After the Japanese invasion of the Philippines, President Manuel L. Quezon had declared the national capital Manila an "open city", and left it under the rule of Jorge B. Vargas, as mayor. The Japanese entered the city on January 2, 1942, and established it as the capital. Japan fully captured the Philippines on May 6, 1942, after the Battle of Corregidor.

General Masaharu Homma decreed the dissolution of the Commonwealth of the Philippines and established the Philippine Executive Commission (Komisyong Tagapagpaganap ng Pilipinas), a caretaker government, with Vargas as its first chairman in January 1942. KALIBAPI – Kapisanan sa Paglilingkod sa Bagong Pilipinas (Tagalog for the "Association for Service to the New Philippines") – was formed by Proclamation No. 109 of the Philippine Executive Commission, a piece of legislation passed on December 8, 1942, banning all existing political parties and creating the new governing alliance. Its first director-general was Benigno Aquino, Sr. The pro-Japanese Ganap Party, which saw the Japanese as the saviors of the archipelago, was absorbed into the KALIBAPI.

===Independence===
Before the formation of the Preparatory Commission, the Japanese gave an option to put the Philippines under the dictatorship of Artemio Ricarte, whom the Japanese returned from Yokohama to help bolster their propaganda movement.

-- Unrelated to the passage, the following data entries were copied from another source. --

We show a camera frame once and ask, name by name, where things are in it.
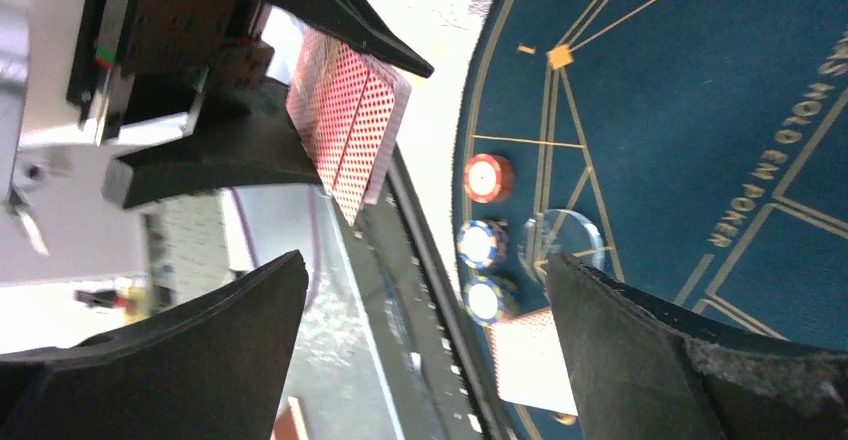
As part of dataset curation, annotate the blue yellow chip stack bottom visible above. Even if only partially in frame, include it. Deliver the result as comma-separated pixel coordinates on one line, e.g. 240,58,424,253
462,275,520,327

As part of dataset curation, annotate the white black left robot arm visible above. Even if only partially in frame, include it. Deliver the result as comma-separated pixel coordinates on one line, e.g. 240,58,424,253
1,0,433,286

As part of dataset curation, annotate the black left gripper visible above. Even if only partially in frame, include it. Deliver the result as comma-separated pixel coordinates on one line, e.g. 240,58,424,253
66,0,434,210

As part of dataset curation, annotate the round dark blue poker mat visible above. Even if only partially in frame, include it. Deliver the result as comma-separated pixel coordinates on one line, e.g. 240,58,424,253
452,0,848,440

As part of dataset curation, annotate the pink card deck box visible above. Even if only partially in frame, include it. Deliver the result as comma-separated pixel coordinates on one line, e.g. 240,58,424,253
286,28,411,225

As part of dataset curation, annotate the red backed card bottom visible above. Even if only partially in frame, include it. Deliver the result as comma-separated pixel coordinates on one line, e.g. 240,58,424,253
490,308,578,417

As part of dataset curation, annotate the clear dealer button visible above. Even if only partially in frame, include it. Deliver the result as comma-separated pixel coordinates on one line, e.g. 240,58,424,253
517,209,606,289

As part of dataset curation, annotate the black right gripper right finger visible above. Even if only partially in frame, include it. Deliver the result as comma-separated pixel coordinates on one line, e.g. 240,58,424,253
546,253,847,439

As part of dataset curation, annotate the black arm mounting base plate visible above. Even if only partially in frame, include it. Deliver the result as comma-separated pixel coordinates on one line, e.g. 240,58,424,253
339,151,514,439

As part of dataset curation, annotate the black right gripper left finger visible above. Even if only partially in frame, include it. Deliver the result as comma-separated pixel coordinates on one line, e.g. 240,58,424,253
1,251,308,439

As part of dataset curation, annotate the red chip stack bottom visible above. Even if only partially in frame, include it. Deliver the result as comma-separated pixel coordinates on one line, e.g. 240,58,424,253
463,153,515,204

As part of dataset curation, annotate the floral patterned tablecloth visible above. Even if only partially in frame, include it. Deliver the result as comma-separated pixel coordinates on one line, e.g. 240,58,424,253
368,0,493,282

However, the Philippine Executive Commission refused this option and chose to make the Philippines a republic instead. During his first visit to the Philippines on May 6, 1943, Prime Minister Hideki Tōjō promised to return independence to the Philippines as part of its propaganda of Pan-Asianism (Asia for the Asians).

This prompted the KALIBAPI to create the Preparatory Committee for Philippine Independence on June 19, 1943. A draft constitution was formed by the Preparatory Commission for Independence, consisting of 20 members from the KALIBAPI. The Preparatory Commission, led by José P. Laurel, presented its draft Constitution on September 4, 1943, and three days later, the KALIBAPI general assembly ratified the draft Constitution.

By September 20, 1943, the KALIBAPI's representative groups in the country's provinces and cities elected from among themselves fifty-four members of the Philippine National Assembly, the legislature of the country, with fifty-four governors and city mayors as ex-officio members.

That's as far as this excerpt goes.